▶ [Work instruction]:
Please say how many lines in the records below contain the word "frame". Give only the number.
__________
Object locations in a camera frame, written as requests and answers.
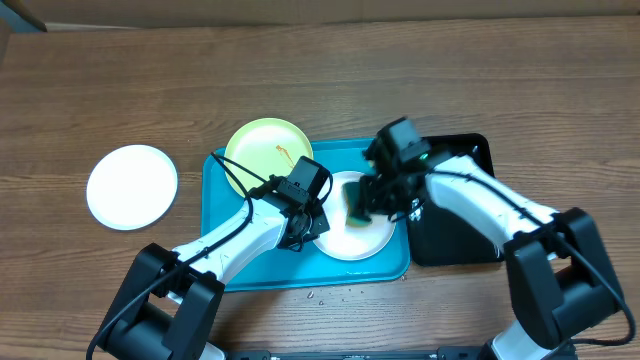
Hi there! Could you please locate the green and yellow sponge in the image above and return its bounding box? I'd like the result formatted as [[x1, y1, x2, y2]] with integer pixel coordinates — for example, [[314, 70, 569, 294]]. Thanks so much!
[[342, 182, 372, 227]]

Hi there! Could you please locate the black plastic tray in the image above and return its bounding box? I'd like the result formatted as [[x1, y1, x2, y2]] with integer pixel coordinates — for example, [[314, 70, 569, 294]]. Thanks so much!
[[407, 133, 503, 267]]

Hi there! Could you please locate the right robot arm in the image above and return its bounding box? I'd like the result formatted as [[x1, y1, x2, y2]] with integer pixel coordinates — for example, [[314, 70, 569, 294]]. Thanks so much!
[[350, 150, 637, 359]]

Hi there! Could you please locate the white plate with red smear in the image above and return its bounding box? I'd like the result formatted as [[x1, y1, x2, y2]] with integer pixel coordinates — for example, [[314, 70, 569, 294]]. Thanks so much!
[[313, 171, 396, 261]]

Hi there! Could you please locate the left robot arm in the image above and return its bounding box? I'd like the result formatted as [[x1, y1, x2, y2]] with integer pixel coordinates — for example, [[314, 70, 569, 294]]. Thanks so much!
[[86, 176, 329, 360]]

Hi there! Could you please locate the yellow-green plate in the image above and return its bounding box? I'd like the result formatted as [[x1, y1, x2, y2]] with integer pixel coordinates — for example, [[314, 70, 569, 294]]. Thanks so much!
[[224, 118, 314, 190]]

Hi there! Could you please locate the blue plastic tray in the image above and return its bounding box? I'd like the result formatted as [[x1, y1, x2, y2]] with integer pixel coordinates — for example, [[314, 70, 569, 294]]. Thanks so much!
[[201, 138, 411, 292]]

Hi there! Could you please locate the white plate with grey rim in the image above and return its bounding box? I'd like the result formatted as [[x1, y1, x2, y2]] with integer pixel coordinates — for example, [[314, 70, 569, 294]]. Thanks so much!
[[86, 144, 178, 231]]

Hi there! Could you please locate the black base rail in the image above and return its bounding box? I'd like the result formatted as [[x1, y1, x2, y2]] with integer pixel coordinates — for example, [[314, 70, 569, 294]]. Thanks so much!
[[223, 345, 498, 360]]

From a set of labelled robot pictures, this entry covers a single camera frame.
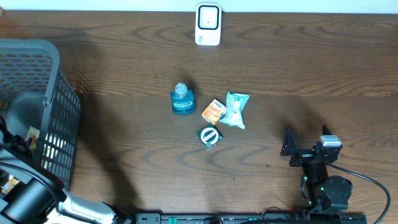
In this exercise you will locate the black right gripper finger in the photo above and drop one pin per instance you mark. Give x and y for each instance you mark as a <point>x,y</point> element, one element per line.
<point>289,146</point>
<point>326,130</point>

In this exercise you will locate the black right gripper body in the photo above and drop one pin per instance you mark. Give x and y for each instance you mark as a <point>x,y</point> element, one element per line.
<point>302,157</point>

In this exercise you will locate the green wet wipes pack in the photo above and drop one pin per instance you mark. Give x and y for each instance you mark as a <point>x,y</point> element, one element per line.
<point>235,103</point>

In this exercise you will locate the green round label box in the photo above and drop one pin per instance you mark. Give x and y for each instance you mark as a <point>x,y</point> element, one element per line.
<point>209,136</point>

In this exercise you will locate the orange tissue pack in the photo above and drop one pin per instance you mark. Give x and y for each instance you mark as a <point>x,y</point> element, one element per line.
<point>214,112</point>

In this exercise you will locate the teal mouthwash bottle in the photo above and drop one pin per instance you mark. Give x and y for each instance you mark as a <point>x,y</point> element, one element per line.
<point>183,100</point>

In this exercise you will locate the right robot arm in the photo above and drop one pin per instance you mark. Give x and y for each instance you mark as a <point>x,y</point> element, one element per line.
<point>327,195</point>

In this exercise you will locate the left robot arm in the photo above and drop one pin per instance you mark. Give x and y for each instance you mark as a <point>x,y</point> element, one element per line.
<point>39,192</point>

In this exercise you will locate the white barcode scanner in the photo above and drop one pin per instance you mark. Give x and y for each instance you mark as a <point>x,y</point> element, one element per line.
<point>208,24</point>

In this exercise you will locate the red white snack package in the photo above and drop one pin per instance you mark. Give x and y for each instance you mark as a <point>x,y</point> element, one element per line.
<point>32,137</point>

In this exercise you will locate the grey plastic mesh basket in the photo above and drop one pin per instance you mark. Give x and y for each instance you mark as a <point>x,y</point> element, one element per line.
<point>36,94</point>

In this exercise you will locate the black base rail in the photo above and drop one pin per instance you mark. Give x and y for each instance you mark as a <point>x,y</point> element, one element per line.
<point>270,217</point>

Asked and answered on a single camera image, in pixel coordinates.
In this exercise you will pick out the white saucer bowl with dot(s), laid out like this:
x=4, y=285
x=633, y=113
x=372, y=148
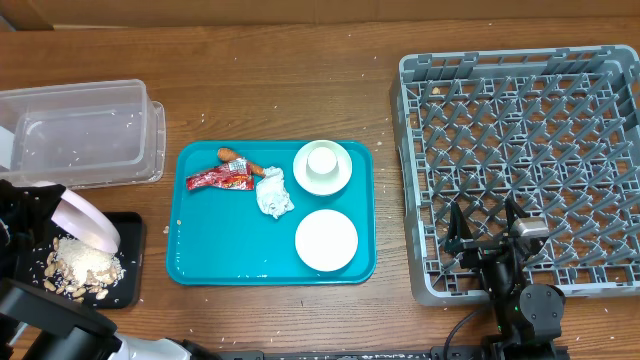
__________
▶ [Exercise result]:
2